Tested both with the Redhat e1000 driver, and the latest from Intel (7.0.38).
Crash is identical in all cases.
Crash logs have 'noapic' on for the kernel... but the crash occurs with or
without it.


Will try to create simple program to make it crash right now and upload it in a bit.

Comment 1 Jim King 2006-05-16 17:27:23 UTC
Created attachment 129240 [details]
console output from crash on machine 1

Comment 2 Jim King 2006-05-16 17:29:07 UTC
Created attachment 129241 [details]
console output from crash on machine 2

Comment 3 Jim King 2006-05-18 18:19:43 UTC
Updated status:

We were able to trace it down to some sort of library conflict. If we have
certain of our own libraries in LD_LIBRARY_PATH, this happens. My guess is that
we've got a library that's conflicting with some system library. If I add
/lib:/usr/lib to the front of LD_LIBRARY_PATH, the crash doesn't happen.

Note that this is all done as an unprivileged user. So to me this makes it a
security issue... all a user has to do is drop a library in their home
directory, clear LD_LIBRARY_PATH except for that library location, and he can
make the system crash.

Still working on isolating it down to a simple case I can pass to you.
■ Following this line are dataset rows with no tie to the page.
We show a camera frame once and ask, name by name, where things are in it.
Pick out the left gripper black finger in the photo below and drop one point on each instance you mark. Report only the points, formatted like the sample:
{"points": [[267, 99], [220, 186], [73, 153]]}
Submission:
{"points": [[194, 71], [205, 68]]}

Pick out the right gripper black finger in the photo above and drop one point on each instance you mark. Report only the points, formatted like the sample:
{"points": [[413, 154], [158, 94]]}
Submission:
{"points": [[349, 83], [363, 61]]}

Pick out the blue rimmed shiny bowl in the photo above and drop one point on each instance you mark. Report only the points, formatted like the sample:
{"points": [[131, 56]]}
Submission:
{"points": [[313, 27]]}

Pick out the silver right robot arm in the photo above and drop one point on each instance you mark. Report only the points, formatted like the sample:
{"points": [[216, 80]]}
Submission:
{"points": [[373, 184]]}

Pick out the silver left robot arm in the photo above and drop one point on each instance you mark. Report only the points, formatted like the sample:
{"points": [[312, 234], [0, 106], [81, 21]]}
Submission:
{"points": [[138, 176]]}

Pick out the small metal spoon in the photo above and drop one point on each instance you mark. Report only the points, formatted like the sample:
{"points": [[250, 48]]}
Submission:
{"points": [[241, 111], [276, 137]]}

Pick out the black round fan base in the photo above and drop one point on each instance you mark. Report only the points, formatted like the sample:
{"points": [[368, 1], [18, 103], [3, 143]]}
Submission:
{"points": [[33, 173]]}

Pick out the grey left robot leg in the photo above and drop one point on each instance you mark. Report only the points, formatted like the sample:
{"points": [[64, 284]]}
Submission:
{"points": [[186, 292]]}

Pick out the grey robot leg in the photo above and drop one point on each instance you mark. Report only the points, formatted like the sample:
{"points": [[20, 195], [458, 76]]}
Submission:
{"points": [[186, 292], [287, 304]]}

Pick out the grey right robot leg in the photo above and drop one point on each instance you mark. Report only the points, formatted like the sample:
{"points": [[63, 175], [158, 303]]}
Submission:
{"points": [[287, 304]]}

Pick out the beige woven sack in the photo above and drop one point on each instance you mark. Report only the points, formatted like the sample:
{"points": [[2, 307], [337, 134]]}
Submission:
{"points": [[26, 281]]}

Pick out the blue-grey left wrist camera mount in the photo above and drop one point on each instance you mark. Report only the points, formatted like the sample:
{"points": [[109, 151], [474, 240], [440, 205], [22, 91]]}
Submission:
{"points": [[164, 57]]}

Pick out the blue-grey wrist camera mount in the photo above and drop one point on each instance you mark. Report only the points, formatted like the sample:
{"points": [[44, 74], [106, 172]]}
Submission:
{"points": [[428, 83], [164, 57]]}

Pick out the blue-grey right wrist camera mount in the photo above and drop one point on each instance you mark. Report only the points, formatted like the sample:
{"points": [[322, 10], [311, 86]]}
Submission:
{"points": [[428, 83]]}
Comment 4 Jason Baron 2006-05-18 21:07:40 UTC
interesting, what do you mean by conflicting? i'd guess that the other libraries
are making different syscalls and thus causing different system dynamics. pretty
strange though...it'd be great if you could narrow this down further.

Comment 6 Jiri Pallich 2012-06-20 15:57:43 UTC
Thank you for submitting this issue for consideration in Red Hat Enterprise Linux. The release for which you requested us to review is now End of Life. 
Please See https://access.redhat.com/support/policy/updates/errata/

If you would like Red Hat to re-consider your feature request for an active release, please re-open the request via appropriate support channels and provide additional supporting details about the importance of this issue.